[TASK OBJECTIVE]
For this exercise, write out only the lines of the entries below from the one with "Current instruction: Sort" up to and including the one with "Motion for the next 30", exactly as they are. Pictures stay out.

(DATA FOR ANALYSIS begins)

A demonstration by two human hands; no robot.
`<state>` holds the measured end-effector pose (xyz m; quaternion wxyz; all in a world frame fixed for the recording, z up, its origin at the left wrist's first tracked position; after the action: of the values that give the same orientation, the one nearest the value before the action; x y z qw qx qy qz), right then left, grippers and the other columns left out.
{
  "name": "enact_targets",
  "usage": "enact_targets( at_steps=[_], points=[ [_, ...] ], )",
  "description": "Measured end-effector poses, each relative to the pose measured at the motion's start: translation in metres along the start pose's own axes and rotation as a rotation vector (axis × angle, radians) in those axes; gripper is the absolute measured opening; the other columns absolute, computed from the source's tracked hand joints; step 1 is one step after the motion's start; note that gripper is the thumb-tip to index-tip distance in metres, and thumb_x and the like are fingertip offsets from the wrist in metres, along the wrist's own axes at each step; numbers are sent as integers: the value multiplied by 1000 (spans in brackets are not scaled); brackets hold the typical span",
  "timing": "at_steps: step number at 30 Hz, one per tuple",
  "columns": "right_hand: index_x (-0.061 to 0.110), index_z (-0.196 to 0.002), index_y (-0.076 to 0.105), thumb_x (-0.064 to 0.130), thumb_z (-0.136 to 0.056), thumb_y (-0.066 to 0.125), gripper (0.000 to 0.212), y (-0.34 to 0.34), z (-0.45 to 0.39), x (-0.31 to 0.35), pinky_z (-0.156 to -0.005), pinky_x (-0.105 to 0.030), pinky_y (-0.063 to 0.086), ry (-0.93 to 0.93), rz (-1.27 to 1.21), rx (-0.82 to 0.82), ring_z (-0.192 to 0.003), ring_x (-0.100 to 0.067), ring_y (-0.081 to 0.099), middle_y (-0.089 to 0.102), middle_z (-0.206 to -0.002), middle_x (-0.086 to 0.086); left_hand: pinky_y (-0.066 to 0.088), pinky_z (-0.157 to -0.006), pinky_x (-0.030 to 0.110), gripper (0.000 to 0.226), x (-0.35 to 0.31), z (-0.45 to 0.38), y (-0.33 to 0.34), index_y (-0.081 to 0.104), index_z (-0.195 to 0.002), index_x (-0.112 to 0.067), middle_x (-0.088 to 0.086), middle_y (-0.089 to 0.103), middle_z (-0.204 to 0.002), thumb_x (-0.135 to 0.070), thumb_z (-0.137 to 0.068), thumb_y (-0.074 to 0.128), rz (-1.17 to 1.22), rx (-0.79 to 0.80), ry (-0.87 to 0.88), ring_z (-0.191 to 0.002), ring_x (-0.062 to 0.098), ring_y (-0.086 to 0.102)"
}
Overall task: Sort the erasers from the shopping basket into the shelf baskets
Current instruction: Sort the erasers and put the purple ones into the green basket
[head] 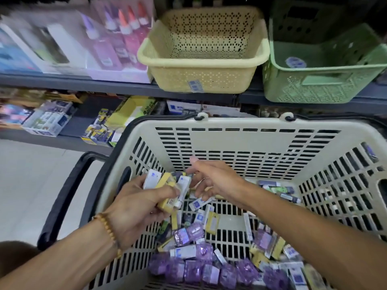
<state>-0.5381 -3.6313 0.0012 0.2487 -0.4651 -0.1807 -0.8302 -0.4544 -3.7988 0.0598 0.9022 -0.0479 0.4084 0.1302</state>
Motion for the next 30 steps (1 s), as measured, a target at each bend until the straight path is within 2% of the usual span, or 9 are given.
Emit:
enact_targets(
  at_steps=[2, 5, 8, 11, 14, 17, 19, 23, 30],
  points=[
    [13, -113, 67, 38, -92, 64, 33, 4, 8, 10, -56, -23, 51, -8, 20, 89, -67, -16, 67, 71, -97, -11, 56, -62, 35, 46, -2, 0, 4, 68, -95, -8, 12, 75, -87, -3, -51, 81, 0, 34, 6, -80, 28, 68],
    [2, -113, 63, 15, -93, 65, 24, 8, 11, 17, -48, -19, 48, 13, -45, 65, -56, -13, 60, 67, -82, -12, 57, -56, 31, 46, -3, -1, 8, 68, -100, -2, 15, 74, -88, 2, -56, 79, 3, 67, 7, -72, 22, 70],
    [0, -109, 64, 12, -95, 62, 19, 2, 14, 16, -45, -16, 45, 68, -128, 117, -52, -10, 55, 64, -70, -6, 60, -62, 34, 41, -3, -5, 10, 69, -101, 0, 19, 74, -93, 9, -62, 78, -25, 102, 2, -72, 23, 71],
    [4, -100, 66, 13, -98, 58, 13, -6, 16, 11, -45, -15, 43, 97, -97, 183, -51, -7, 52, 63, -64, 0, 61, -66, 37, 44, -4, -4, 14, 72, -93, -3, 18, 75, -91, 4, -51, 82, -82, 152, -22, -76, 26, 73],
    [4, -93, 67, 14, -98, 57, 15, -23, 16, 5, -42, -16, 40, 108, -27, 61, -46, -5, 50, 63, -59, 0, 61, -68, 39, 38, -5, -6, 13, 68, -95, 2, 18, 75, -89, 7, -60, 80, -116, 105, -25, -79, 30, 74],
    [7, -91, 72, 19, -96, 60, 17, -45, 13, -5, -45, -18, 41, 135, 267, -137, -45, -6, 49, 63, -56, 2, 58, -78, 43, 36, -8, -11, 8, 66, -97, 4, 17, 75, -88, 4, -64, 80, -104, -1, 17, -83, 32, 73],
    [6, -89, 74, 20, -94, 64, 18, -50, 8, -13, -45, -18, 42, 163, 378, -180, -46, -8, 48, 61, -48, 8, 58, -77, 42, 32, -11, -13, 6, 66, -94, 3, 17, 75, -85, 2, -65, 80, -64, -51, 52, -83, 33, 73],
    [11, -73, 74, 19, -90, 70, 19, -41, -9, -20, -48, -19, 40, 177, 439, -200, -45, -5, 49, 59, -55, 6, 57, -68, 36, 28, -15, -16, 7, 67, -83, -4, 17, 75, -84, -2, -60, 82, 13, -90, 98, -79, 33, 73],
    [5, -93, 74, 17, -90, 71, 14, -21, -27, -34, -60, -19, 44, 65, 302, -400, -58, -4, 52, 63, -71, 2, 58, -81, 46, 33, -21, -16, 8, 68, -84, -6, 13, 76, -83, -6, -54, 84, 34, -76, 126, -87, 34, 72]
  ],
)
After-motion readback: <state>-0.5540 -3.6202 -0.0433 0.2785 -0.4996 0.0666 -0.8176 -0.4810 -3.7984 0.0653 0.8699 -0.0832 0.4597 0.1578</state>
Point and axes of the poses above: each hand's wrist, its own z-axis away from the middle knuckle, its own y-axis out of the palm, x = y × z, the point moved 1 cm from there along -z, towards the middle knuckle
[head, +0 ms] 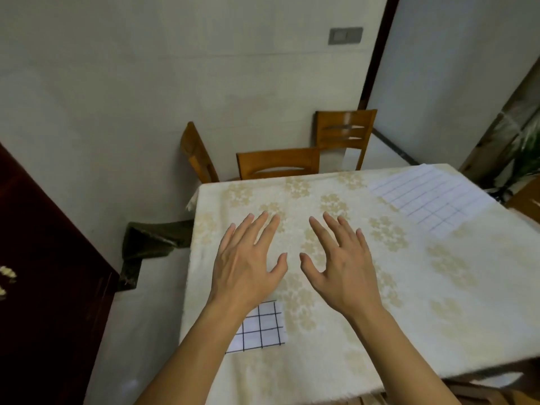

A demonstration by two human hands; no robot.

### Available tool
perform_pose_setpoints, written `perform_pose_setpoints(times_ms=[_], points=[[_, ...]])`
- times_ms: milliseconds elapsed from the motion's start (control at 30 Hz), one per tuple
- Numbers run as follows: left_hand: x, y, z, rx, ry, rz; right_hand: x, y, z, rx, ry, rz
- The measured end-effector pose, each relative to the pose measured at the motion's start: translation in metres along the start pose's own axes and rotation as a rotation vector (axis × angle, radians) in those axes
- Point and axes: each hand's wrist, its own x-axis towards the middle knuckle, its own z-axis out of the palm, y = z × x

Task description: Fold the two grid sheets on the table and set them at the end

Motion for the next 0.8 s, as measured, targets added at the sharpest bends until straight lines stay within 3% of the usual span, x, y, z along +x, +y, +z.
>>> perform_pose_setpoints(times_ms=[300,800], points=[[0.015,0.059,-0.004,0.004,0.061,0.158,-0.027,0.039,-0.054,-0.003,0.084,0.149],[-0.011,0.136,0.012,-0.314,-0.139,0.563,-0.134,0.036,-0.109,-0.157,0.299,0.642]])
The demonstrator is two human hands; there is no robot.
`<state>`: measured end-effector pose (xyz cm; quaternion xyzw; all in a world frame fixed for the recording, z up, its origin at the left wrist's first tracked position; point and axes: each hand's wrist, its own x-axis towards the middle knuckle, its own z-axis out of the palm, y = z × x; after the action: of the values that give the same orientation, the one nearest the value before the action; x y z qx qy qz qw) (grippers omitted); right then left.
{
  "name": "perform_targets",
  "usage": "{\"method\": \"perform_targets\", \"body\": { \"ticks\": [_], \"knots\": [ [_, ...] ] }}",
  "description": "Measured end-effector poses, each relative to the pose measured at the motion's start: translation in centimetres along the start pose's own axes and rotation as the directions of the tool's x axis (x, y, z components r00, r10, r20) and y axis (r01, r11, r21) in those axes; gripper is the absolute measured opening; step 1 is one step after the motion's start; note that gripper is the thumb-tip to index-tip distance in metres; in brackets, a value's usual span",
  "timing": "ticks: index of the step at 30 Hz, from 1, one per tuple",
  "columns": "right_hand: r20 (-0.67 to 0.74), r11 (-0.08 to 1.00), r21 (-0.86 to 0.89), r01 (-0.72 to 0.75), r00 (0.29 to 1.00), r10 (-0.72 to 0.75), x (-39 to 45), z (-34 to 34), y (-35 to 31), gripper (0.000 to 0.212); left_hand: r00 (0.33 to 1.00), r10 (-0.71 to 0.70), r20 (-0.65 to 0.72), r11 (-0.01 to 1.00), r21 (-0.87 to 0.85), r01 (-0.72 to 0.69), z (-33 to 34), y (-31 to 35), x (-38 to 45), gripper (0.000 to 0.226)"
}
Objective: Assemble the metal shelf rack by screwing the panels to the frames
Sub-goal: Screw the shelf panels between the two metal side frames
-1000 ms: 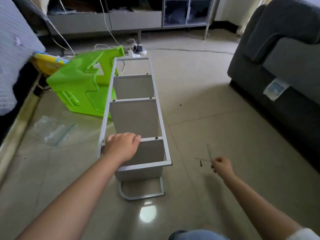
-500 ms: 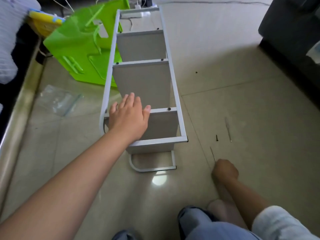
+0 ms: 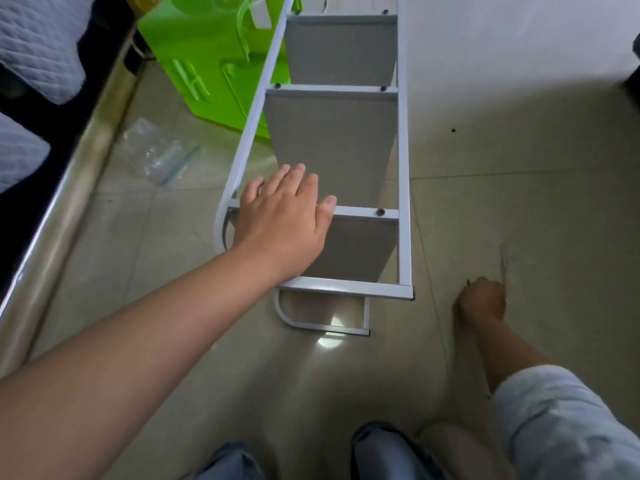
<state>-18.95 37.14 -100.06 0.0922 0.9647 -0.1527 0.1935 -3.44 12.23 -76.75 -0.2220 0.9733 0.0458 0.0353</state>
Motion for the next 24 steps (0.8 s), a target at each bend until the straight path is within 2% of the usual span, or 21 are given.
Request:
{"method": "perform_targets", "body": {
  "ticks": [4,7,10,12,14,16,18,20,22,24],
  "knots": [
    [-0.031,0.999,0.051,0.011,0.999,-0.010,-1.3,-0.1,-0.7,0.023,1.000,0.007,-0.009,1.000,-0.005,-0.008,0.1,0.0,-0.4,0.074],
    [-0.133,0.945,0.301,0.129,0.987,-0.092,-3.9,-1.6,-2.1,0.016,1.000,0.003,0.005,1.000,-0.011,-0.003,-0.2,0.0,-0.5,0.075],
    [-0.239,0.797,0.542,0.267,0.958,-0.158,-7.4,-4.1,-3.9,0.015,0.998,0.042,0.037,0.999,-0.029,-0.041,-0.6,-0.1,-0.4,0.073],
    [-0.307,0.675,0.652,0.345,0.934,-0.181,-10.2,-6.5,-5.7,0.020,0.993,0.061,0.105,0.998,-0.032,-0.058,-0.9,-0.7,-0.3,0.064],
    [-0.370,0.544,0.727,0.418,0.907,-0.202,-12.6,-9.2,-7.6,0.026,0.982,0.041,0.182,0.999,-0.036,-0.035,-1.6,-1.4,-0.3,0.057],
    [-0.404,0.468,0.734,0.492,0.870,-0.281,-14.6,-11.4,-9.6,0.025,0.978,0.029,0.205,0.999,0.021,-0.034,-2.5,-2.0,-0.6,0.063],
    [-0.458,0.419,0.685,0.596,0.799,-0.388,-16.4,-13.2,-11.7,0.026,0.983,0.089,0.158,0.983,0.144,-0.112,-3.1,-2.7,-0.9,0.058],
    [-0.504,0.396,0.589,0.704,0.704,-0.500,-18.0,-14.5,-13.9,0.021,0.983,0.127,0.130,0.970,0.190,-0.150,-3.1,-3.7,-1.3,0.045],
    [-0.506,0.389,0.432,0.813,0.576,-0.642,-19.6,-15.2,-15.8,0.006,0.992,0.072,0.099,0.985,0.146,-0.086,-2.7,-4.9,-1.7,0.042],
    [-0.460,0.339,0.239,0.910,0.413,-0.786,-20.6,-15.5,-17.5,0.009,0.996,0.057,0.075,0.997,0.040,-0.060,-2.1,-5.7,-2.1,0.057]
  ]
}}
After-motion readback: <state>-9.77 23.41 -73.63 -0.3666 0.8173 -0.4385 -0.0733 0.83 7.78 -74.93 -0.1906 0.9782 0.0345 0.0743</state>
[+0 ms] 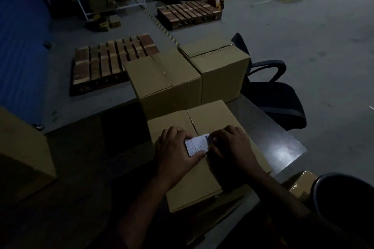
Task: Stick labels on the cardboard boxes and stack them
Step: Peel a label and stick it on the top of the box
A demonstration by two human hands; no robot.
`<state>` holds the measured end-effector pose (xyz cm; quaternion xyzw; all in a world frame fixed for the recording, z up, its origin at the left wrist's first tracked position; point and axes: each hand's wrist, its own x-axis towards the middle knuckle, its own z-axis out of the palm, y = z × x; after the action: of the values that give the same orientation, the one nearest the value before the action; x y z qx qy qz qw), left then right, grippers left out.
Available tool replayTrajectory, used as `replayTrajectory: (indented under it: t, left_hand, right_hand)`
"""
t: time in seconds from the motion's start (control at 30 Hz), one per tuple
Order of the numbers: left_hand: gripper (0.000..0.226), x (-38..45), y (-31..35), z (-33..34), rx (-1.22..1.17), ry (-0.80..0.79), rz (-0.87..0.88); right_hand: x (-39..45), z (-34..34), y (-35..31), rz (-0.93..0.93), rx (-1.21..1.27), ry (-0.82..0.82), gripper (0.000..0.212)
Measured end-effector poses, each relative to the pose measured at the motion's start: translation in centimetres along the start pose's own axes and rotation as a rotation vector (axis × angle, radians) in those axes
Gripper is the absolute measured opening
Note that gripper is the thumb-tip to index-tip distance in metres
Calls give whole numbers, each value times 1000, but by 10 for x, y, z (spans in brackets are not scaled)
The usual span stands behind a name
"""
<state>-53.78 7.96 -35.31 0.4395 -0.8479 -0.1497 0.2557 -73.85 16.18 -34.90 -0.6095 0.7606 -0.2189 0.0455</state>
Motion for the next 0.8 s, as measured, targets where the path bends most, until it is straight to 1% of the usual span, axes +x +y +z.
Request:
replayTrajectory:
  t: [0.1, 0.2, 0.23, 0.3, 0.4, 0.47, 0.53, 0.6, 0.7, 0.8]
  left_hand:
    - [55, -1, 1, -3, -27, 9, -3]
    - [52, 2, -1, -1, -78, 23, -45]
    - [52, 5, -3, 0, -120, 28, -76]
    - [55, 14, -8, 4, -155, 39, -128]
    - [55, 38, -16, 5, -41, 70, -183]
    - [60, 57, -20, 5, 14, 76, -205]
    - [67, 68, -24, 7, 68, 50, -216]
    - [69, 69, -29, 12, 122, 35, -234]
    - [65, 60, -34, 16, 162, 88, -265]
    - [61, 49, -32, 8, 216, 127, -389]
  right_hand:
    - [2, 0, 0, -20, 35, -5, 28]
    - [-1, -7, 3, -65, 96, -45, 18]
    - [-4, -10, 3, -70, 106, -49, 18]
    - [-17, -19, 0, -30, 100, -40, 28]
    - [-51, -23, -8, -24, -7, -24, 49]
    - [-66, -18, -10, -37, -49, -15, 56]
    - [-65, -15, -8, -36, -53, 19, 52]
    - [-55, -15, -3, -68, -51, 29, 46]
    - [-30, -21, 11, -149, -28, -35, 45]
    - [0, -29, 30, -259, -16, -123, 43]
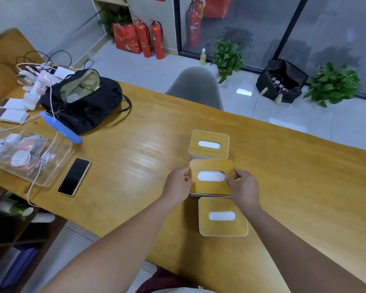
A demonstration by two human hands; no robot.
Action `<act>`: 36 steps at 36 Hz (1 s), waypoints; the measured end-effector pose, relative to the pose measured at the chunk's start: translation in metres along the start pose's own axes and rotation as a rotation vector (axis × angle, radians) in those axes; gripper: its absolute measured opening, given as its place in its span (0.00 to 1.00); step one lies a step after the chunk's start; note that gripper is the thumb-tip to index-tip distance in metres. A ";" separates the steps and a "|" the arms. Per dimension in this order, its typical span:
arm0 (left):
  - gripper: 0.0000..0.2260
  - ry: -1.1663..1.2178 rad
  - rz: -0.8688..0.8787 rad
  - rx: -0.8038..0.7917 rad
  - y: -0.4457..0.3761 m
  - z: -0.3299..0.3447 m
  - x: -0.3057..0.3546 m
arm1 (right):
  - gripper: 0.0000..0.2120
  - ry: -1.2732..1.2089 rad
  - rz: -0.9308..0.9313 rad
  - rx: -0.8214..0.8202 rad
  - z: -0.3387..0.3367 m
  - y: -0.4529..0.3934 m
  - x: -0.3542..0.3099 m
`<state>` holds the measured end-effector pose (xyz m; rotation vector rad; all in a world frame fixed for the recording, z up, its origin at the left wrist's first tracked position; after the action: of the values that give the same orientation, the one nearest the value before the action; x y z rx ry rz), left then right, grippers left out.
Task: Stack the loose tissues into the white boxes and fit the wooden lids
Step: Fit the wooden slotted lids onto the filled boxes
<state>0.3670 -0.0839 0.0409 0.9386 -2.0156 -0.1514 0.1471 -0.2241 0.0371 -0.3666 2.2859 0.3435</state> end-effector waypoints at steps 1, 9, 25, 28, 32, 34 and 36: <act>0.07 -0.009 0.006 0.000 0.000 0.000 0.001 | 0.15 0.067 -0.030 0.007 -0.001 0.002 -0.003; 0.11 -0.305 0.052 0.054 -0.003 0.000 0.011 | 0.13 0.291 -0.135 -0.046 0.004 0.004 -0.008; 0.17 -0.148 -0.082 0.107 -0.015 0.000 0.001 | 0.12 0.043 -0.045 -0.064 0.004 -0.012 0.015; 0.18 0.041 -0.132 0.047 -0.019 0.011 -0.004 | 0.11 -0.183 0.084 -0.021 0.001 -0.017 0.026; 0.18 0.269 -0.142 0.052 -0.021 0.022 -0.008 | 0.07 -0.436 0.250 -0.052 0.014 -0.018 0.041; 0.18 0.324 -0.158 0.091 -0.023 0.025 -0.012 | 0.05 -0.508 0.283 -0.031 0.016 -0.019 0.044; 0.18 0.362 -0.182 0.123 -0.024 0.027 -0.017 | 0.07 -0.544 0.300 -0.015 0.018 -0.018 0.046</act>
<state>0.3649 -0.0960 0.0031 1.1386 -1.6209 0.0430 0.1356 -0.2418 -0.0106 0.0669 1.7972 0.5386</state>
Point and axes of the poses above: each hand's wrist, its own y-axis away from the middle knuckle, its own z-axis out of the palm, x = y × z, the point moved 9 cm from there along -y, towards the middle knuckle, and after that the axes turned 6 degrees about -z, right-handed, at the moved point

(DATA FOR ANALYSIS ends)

[OUTPUT FOR THIS EXERCISE]
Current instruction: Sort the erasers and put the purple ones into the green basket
[head] 
<state>-0.5381 -3.6313 0.0012 0.2487 -0.4651 -0.1807 -0.8302 -0.4544 -3.7988 0.0598 0.9022 -0.0479 0.4084 0.1302</state>
Motion for the next 30 steps (1 s), as measured, a target at each bend until the straight path is within 2% of the usual span, or 9 are given.

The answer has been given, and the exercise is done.